■ Task brief
Lines before the one containing "- Gripper is the absolute commanded closure" are left out; that line and all after it, through the end of the records, must be transcribed exactly.

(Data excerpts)
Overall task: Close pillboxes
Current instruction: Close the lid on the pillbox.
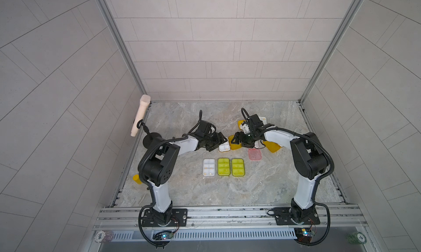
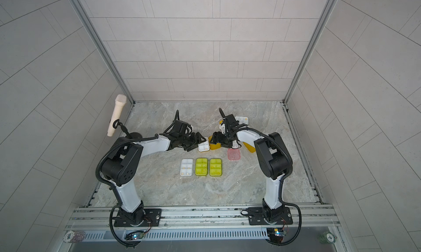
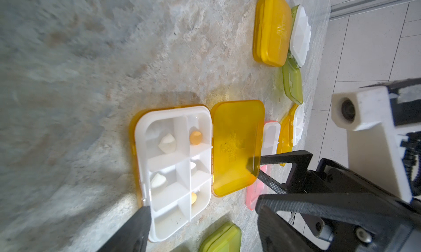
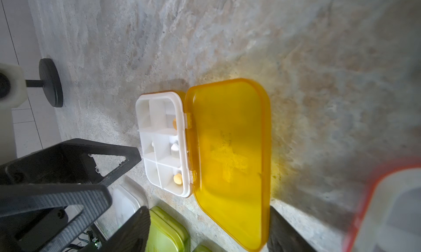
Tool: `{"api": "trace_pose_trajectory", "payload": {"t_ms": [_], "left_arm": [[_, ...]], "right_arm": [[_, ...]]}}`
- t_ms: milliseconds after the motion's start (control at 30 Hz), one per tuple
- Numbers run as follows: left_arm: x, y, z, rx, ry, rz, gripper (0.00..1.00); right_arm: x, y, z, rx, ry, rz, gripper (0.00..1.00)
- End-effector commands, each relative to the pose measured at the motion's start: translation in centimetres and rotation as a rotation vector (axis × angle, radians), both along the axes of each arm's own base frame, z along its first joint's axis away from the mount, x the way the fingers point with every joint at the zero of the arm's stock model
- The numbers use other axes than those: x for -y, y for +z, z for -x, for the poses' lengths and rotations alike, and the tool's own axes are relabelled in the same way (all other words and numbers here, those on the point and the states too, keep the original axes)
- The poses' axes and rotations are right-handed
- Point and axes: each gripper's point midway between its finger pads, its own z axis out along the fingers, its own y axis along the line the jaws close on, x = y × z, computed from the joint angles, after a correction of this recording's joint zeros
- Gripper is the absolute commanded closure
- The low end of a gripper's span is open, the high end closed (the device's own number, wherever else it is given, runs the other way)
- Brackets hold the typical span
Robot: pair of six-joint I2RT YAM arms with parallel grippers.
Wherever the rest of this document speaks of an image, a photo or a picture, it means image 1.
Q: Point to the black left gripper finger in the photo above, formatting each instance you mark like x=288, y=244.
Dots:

■ Solution
- Gripper is the absolute commanded closure
- The low end of a gripper's span is open, the high end closed (the device's own number, wherever else it is given, runs the other way)
- Brackets hold the typical span
Robot: pair of six-joint I2RT YAM arms with parallel grippers.
Wherever the rest of this document speaks of an image, a photo or a picture, it means image 1.
Q: Point to the black left gripper finger in the photo above, formatting each instance you mark like x=288, y=244.
Dots:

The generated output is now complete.